Finding the right local partner is akin to solving a puzzle. First of all, it demands meticulous market research: you have to understand what you need to make a successful entry and which one of the possible allies is the best for you.

Here is a vital tip that will help you better understand your potential partner and lay the groundwork for lasting success: be sensitive to cultural differences. Understanding diverse communication styles and cultural subtleties is essential at every stage of negotiations. Respect local religious, societal, and business norms to avoid critical blunders that may jeopardize your entire project.

Another essential tip for your jar: after you have decided on a potential partner or partners, you have to understand what they need and what is important to them. I suggest reading news and media articles about them, carefully analyzing what KPIs or problems they wrote about, and how you can help them. This will help you sell them the idea of collaboration at your first contact.

Further, after you have identified and contacted your future partner and achieved preliminary agreements, the next step is negotiating the partnership terms. At this stage, it is absolutely necessary to clearly define the terms of the future partnership. Who manages what? How do you make final decisions? Who holds the Intellectual Property rights? These parameters, as well as all KPIs, deadlines, and expected results must be clearly stated in the agreement. This is especially important if the project has a commercial side.

Another critical element of a strategic partnership agreement is conflict resolution mechanisms. Implement an efficient system for resolving disputes, whether through mediation or periodic review meetings, and you will prevent minor issues from potentially escalating into serious problems.

To sum the above up, effective communication, especially in cross-border collaboration, mitigates potential misinterpretations. Establish clear channels of communication and feedback mechanisms, and you will preempt potential conflicts and lay a solid foundation for consistent alignment and growth.

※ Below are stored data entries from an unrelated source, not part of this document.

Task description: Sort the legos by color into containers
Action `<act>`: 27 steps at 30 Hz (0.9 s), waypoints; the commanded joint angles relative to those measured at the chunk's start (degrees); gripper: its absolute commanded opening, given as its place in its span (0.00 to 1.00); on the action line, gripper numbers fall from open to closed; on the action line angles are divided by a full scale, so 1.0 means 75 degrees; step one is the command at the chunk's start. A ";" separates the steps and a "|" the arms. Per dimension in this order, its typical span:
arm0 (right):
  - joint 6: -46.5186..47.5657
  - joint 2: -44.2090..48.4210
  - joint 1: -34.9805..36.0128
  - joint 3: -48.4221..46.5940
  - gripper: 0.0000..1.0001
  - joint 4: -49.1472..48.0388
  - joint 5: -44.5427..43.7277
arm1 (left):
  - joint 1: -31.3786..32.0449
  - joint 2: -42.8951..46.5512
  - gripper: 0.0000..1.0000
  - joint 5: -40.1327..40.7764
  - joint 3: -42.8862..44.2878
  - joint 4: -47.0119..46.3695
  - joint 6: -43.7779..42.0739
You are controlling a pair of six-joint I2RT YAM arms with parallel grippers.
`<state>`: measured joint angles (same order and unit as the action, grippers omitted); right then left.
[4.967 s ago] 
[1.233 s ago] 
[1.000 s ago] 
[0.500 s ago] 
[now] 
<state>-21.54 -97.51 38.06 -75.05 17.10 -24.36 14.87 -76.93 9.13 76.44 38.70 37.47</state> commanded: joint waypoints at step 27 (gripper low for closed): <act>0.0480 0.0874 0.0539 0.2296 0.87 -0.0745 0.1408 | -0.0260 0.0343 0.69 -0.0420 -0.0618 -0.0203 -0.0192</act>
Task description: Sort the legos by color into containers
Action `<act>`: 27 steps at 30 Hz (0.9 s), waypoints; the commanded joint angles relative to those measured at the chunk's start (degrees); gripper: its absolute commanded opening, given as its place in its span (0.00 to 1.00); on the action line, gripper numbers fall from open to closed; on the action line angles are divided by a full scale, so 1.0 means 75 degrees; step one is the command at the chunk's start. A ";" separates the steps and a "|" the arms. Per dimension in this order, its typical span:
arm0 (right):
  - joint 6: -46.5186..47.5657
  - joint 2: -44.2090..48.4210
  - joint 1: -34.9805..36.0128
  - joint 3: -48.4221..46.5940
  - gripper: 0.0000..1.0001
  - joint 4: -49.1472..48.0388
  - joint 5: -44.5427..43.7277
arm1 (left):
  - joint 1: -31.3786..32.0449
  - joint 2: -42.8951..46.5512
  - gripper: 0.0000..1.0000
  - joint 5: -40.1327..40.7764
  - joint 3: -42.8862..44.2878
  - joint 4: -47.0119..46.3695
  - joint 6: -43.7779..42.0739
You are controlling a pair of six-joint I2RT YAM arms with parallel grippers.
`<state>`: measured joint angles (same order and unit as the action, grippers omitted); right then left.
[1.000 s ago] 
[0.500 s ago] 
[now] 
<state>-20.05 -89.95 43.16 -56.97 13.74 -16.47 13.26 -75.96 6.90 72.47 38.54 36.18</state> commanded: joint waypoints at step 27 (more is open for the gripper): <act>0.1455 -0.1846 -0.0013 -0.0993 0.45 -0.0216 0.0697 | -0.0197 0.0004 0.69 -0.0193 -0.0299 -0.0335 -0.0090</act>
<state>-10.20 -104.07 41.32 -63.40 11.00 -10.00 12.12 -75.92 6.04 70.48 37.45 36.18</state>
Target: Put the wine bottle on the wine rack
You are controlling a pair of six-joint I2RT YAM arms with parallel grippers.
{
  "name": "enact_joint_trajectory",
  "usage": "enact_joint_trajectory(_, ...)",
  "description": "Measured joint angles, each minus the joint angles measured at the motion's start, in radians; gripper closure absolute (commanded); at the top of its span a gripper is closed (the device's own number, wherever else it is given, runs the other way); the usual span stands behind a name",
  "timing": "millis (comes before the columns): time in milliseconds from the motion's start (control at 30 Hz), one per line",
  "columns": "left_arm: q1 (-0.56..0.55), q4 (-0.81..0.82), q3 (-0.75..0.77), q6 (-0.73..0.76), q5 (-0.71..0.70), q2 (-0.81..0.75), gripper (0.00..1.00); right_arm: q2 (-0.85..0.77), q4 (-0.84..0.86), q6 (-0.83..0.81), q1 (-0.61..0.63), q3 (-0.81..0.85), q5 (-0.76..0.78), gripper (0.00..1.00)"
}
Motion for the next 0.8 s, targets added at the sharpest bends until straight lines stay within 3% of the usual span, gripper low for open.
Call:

In Conclusion: Embrace the Power of Strategic Partnership

On the way to global expansion, there’s a profound lesson to take from our exploration: partnership is power. Merging global strategy with local insights isn’t just smart business – it is a trademark of cultural respect and adaptability. While challenges are an integral part of these ventures, they pale in comparison to the rewards: trust, long-lasting impact, and profound market resonance.

So, as you stand on the precipice of your global ambitions, don’t merely seek to expand – seek to connect. Dive deep into local nuances, invest in understanding, and be ready to change. Let my advice become your blueprint, and remember, in today’s interconnected world, true growth lies in collaborative synergy. On your way to global presence chart your course not as a solitary entity, but in harmony with partners who can help turn your vision into a shared reality. Embrace the journey, and forge alliances that last!